The differences detected in the microbial contamination between the outlet treatment works and the reservoirs were not statistically significant for E. coli (H(3, N= 37) = 1.19, p < 0.05) or total coliforms (H(3, N= 37) = 0.66, p < 0.05). Likewise the differences between the mean E. coli contamination, detected in samples from the higher income areas (HIA1 and HIA2) and the outlet treatment works were not significant (H(2, N = 59) = 5.07, p < 0.05). However, a larger sample size may present different results. For total coliforms, whilst the numbers detected in HIA1 (M= 1.7 CFU/100 mL, SD= 2.1) were lower than that from the treatment works, numbers detected in HIA2 (M= 12.6 CFU/100 mL, SD= 11.8) were higher. These differences were also statistically significant (H(2, N = 59) = 8.97, p < 0.05).

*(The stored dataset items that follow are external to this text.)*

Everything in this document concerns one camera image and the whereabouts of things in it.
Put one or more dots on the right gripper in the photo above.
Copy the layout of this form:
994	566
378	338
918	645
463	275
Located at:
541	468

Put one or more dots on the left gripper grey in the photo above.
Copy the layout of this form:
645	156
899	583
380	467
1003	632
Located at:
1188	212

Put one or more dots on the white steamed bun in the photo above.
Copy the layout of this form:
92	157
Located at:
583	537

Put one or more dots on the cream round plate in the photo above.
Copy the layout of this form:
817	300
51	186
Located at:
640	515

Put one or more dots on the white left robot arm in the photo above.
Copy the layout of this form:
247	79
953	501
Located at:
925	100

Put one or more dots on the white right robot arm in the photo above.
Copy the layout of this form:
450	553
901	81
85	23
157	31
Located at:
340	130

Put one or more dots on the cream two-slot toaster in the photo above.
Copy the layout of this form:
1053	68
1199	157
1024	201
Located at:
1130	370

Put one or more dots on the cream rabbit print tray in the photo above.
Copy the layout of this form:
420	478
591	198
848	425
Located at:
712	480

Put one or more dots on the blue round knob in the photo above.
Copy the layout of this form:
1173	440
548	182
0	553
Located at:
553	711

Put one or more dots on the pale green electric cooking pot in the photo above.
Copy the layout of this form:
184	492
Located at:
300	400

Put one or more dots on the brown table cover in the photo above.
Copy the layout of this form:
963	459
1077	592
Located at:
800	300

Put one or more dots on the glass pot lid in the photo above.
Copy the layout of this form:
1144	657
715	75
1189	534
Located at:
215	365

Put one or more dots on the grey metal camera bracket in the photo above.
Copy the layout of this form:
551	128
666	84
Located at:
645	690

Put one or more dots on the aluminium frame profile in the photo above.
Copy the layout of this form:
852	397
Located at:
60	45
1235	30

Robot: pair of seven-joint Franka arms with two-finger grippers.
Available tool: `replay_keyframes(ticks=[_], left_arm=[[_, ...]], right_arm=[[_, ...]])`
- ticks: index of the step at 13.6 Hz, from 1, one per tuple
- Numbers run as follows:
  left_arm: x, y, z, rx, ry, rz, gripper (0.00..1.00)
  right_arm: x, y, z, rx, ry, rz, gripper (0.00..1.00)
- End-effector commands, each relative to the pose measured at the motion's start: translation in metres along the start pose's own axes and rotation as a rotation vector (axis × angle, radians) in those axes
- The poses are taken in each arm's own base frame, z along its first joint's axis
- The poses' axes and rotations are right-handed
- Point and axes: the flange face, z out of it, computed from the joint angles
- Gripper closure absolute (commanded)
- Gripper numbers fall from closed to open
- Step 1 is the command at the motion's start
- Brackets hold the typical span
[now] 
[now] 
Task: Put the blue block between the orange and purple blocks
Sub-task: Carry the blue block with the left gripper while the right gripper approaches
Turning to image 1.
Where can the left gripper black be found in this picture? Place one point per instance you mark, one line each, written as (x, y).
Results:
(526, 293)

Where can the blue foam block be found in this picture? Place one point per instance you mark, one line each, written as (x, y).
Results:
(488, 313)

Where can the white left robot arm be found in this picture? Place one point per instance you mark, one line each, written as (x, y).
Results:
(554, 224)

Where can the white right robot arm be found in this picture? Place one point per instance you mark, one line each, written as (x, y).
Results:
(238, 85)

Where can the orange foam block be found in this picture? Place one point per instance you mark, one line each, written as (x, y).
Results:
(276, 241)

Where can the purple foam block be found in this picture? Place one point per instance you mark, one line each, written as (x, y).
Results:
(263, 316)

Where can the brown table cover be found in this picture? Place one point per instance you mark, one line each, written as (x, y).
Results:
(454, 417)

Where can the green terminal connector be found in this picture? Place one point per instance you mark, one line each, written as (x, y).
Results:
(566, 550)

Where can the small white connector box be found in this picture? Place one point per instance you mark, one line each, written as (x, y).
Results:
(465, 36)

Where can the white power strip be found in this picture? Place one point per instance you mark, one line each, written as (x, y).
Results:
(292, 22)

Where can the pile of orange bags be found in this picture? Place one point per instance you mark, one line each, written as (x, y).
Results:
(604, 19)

The situation was different in the low-income areas: the mean E. coli and total coliforms detected in all samples for both kiosk and household-stored water were higher than the counts at the outlet treatment works, reservoirs and planned areas, which suggest a contamination before or at the kiosks and at household level. The differences observed in the mean values of microbial contamination at the LIAs (kiosks and households) and at the outlet treatment works was statistically significant (E. coli in kiosks: H(2, N = 83) = 7.60, p < 0.05 and in households: H(2, N = 51) = 16.97, p < 0.05 and total coliforms in kiosks: H(2, N = 83) = 31.37, p < 0.05 and in households: H(2, N = 51) = 35.08, p < 0.05). A similar result was obtained by statistically comparing the means of microbial indicators in HIAs and in LIAs, both for kiosks and households (E. coli in kiosks: H(3, N = 104) = 21.44, p < 0.05 and in households: H(3, N = 72) = 29.77, p < 0.05 and total coliforms in kiosks: H(3, N = 104) = 47.37, p < 0.05 and in households: H(3, N = 72) = 55.04, p < 0.05). Also differences observed between the means of samples collected from kiosks and household-stored water were significant for both E. coli (H(3, N = 96) = 19.52, p < 0.05) and total coliforms (H(3, N = 96) = 65.70, p < 0.05). This indicates that the differences in the mean values are not a result of chance and are significant.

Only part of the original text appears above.